[Opening INFORMATION SUPPLIED section]
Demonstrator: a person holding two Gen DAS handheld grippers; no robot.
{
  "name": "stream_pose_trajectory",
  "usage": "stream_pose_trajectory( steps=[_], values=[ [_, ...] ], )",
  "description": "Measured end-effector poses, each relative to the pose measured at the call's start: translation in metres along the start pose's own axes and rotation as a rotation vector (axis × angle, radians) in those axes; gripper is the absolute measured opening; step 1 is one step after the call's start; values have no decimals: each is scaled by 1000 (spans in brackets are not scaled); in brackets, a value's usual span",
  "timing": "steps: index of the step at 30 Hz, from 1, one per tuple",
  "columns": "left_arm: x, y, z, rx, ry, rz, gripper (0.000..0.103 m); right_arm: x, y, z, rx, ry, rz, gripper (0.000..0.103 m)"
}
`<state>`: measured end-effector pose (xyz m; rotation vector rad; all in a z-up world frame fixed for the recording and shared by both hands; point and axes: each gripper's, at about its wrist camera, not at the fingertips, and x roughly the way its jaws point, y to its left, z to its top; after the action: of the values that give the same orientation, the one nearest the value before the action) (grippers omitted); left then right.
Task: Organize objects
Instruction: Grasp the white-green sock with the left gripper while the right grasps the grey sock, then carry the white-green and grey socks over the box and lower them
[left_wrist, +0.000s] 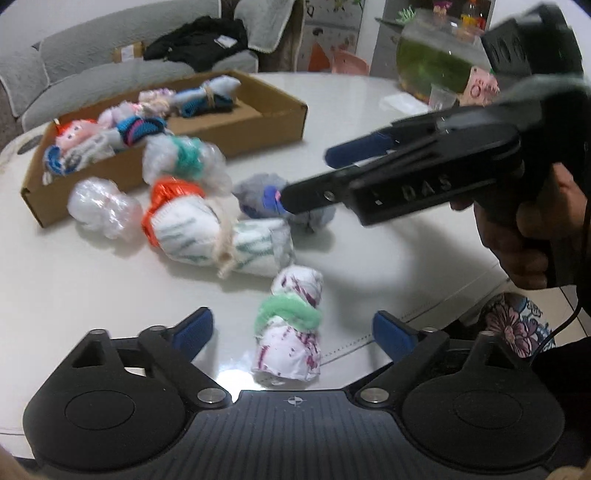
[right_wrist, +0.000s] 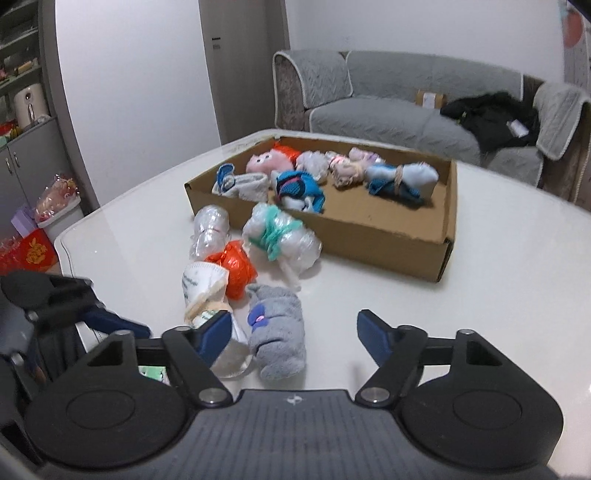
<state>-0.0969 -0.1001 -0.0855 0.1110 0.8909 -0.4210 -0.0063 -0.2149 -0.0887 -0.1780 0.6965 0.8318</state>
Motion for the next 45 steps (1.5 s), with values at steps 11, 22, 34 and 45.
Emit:
stream_pose_trajectory(
  steps=[11, 22, 34, 45],
  values=[
    [0, -4, -5, 65, -40, 60, 68, 8, 4, -15, 14, 40, 16, 49],
    [-4, 4, -3, 41, -60, 51, 39, 17, 4, -24, 13, 71, 30, 30],
    [-7, 17, 0, 38, -52, 48, 36, 7, -8, -27, 49, 49, 17, 29],
    [-22, 23, 4, 43, -48, 45, 36, -22, -31, -14, 69, -18, -28, 29]
  ],
)
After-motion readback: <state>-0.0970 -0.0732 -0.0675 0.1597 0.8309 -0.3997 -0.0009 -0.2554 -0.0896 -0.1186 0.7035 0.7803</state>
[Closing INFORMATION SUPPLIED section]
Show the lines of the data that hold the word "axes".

  "description": "Measured end-effector poses, each relative to the pose measured at the call's start: translation in metres along the start pose's own axes and rotation as a rotation vector (axis × angle, radians) in those axes; gripper is the absolute measured opening; step 1 is one step after the call's start; values have no decimals: each is scaled by 1000 (spans in brackets are not scaled); in brackets, a value's usual span",
`<state>`: measured end-effector pose (xyz m; rotation vector rad; all in a z-up world frame fixed for the recording and shared by both hands; point and axes: each gripper's, at about its wrist camera, not at the fingertips, and x roughly the way its jaws point, y to its left, z to its top; after the action: of the values that give the same orientation, the one nearest the value before the action) (grippers omitted); left then right.

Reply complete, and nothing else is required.